- [Task] This task calls for copying every line in the data below that contains the word "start".

- [Dataset excerpt]
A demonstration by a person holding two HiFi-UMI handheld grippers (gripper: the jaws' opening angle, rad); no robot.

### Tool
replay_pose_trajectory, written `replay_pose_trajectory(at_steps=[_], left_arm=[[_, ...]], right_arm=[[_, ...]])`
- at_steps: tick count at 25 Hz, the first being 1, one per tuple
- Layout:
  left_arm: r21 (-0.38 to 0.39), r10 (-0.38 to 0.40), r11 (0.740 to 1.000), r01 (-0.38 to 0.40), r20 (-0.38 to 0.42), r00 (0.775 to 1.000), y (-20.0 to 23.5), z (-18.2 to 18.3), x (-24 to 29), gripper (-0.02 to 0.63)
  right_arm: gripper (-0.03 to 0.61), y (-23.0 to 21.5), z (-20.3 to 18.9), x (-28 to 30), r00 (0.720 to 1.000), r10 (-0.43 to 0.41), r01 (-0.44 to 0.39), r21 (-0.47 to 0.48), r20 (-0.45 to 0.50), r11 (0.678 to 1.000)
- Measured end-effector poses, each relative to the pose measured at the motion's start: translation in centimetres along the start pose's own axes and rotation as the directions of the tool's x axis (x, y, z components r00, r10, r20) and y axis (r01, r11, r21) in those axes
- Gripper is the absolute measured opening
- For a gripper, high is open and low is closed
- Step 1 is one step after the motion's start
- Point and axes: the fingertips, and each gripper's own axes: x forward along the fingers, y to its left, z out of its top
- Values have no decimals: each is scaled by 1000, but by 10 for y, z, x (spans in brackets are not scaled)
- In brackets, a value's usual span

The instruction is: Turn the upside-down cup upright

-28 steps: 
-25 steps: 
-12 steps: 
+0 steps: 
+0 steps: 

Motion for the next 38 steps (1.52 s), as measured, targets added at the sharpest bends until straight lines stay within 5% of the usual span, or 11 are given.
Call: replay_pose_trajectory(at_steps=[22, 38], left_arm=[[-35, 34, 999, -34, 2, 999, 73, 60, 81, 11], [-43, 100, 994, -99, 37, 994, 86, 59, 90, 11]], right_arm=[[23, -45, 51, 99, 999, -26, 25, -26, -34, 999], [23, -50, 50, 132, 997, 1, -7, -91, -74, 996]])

- [Completed exercise]
- Measured end-effector poses, each relative to the pose measured at the motion's start: translation in centimetres along the start pose's own axes and rotation as the directions of the tool's x axis (x, y, z components r00, r10, r20) and y axis (r01, r11, r21) in those axes
- Step 1 is one step after the motion's start

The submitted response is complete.